→ What needs to be done: If a line below contains the string "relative", copy it out.

→ Available data:

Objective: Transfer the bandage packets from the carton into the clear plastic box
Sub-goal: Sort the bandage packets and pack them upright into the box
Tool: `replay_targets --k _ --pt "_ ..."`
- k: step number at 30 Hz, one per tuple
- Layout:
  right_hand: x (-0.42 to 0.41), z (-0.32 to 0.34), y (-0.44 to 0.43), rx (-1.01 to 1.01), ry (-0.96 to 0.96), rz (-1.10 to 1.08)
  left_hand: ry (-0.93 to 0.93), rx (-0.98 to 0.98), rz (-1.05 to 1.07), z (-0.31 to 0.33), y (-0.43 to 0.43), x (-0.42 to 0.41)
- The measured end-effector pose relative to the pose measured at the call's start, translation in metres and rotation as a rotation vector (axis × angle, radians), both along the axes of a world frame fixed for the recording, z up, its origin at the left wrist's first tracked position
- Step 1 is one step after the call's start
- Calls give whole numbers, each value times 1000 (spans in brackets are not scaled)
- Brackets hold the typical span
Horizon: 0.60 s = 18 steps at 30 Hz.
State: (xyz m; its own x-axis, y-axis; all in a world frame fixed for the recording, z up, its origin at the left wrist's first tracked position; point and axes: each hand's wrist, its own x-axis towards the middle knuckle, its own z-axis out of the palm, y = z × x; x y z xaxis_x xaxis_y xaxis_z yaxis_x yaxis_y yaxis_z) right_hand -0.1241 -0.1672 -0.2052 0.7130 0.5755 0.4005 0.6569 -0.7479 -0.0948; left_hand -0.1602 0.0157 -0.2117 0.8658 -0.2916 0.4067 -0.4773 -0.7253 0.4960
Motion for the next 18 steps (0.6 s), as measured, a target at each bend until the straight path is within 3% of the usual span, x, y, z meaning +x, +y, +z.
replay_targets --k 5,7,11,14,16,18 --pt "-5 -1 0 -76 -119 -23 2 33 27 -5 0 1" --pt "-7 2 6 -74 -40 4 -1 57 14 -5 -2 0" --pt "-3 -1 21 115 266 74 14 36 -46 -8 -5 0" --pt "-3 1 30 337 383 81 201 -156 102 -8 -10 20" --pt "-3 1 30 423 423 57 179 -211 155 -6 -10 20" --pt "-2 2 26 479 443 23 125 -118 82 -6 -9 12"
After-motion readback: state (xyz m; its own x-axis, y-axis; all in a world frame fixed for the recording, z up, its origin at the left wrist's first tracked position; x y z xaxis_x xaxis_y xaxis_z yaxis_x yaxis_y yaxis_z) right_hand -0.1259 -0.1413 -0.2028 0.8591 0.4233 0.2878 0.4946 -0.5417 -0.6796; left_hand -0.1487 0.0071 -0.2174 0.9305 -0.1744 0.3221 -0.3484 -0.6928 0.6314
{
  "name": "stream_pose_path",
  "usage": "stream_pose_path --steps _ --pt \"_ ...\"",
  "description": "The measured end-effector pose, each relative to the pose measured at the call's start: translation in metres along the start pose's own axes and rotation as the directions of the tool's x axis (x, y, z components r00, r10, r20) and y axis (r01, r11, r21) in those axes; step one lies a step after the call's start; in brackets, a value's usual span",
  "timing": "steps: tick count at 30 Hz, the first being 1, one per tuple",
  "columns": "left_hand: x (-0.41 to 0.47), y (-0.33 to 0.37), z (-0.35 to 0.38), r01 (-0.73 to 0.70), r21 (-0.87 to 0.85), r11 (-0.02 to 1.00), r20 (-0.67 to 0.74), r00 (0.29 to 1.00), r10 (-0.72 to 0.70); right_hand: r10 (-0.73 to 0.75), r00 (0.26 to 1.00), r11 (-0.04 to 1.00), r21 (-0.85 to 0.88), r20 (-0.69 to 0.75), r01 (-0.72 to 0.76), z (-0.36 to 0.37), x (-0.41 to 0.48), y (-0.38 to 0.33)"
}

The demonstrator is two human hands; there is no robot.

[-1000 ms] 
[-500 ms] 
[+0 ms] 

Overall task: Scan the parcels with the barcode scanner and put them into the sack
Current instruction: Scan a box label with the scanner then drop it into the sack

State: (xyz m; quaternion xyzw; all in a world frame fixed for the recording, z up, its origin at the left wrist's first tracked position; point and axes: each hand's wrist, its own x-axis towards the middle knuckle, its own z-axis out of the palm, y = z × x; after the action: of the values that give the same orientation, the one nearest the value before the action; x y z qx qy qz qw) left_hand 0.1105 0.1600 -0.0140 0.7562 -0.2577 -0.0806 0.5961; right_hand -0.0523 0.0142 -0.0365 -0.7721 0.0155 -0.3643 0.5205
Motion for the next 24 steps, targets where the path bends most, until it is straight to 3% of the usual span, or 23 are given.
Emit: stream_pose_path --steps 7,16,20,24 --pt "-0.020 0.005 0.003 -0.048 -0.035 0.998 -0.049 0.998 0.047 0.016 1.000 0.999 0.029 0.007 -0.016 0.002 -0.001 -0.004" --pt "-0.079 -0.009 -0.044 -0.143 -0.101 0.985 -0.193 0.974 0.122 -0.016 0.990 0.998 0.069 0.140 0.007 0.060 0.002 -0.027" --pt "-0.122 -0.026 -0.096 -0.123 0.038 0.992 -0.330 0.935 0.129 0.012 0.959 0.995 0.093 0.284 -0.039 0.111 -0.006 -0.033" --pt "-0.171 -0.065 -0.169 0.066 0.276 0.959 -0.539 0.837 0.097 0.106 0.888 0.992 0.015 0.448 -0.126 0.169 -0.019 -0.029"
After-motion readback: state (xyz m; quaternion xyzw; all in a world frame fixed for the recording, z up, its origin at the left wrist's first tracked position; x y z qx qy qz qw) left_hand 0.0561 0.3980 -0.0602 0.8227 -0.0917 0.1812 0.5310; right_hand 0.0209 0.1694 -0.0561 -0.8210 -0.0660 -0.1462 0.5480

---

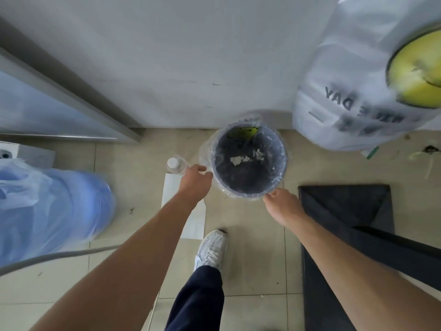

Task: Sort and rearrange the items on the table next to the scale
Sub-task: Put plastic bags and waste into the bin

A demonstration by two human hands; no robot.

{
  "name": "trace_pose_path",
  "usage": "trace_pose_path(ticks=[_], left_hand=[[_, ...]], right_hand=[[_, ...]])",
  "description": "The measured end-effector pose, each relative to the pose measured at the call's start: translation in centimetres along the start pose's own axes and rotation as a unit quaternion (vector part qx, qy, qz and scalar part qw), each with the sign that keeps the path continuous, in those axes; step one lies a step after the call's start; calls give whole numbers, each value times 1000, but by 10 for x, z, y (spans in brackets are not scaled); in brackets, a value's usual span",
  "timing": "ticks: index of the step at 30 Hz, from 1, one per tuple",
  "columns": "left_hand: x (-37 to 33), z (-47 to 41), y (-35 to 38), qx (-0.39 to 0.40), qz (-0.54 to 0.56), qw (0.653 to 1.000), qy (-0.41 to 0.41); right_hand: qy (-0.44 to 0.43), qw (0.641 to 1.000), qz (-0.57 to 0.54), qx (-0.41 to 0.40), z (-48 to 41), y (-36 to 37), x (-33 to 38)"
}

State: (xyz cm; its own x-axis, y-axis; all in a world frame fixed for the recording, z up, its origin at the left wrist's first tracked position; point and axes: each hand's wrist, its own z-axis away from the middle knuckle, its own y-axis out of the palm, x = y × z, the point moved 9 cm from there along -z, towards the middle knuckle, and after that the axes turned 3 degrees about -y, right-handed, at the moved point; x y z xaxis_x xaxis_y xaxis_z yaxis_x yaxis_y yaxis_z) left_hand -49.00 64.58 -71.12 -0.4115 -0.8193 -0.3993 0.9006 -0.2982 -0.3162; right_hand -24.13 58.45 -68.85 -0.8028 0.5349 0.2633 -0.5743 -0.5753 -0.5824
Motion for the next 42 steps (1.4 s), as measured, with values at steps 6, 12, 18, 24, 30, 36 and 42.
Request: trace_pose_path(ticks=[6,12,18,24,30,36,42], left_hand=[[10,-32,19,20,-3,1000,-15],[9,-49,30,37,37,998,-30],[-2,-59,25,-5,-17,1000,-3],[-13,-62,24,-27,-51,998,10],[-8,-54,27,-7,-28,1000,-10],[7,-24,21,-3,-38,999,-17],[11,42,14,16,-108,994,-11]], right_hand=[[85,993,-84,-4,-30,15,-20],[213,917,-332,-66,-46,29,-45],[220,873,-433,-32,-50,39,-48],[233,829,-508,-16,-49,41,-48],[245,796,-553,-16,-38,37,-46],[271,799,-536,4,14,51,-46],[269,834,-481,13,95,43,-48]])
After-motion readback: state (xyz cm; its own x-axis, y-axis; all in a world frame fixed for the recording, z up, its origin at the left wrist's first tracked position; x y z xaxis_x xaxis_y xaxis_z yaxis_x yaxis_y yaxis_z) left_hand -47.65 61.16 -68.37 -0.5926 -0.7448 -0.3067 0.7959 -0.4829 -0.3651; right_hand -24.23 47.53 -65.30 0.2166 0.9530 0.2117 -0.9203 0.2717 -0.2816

→ Response to the task:
- The measured end-effector pose relative to the pose measured at the call's start, translation in metres and rotation as a rotation vector (axis × angle, radians), both along the axes of a world frame fixed for the recording, z up, its origin at the left wrist's first tracked position
  "description": "The measured end-effector pose, each relative to the pose measured at the call's start: translation in metres along the start pose's own axes and rotation as the directions of the tool's x axis (x, y, z components r00, r10, r20) and y axis (r01, r11, r21) in those axes; step one lies a step after the call's start; in brackets, a value's usual span",
  "description": "The measured end-effector pose, each relative to the pose measured at the call's start: translation in centimetres along the start pose's own axes and rotation as a unit quaternion (vector part qx, qy, qz and scalar part qw), each with the sign that keeps the path continuous, in those axes; step one lies a step after the call's start; calls give whole numbers, each value times 1000, but by 10 for x, z, y (spans in brackets are not scaled); in brackets, a value's usual span",

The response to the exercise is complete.